Action item: Restate the data below word for word, omitting pictures.

Given material:
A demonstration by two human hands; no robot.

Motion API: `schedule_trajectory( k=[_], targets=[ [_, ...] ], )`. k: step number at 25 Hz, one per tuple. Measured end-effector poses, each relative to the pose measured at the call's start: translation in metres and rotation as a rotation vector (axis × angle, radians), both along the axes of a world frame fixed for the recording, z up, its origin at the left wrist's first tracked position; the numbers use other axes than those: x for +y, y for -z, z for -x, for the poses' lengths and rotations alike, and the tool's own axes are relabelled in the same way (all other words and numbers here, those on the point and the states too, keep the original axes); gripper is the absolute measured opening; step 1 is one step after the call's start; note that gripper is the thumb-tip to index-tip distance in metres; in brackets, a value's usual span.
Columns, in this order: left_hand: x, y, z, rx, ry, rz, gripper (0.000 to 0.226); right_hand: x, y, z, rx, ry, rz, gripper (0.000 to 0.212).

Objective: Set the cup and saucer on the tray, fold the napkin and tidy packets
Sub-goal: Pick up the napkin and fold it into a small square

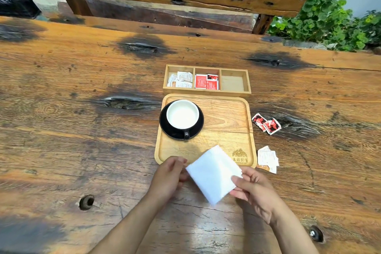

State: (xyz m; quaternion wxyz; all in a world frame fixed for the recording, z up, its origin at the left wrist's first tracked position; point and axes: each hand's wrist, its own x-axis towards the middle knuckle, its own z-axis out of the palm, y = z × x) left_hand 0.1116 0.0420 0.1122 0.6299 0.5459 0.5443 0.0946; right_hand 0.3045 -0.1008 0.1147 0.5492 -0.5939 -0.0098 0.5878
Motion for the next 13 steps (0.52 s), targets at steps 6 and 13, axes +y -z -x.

Solved exercise:
A demonstration by two human hands; no robot.

Motion API: `schedule_trajectory( k=[_], targets=[ [_, ...] ], )`. k: step number at 25 Hz, one per tuple. Measured end-effector poses, each relative to the pose measured at the call's start: translation in metres and rotation as a rotation vector (axis × angle, radians), both along the axes of a world frame fixed for the recording, z up, its origin at the left wrist's first tracked position; the numbers use other axes than those: x for +y, y for -z, z for -x, for the poses' lengths and rotations alike, and the tool's own axes are relabelled in the same way (all other words and numbers here, those on the point and the states too, keep the original axes); gripper is the absolute measured opening; step 1 is one step after the call's start; note that gripper is the thumb-tip to index-tip distance in metres; in brackets, a value's usual span.
Columns, in this order: left_hand: x, y, z, rx, ry, rz, gripper (0.000 to 0.226); right_hand: x, y, z, rx, ry, rz, gripper (0.000 to 0.212).

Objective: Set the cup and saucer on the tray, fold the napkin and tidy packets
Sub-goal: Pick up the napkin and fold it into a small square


State: (xyz m; quaternion wxyz; all in a world frame fixed for the recording, z up, its origin at the left wrist's first tracked position; point and axes: each hand's wrist, its own x-axis towards the middle knuckle, its own z-axis out of the palm, y = z × x) left_hand 0.1116 0.0420 0.1122 0.6299 0.5459 0.5443 0.0946; right_hand 0.3045 -0.1008 0.1147 0.5492 -0.5939 -0.0098 0.5878
Motion for the next 13 steps (0.52 s), targets at steps 6 and 13, axes +y -z -x.

No more output is expected for this exercise.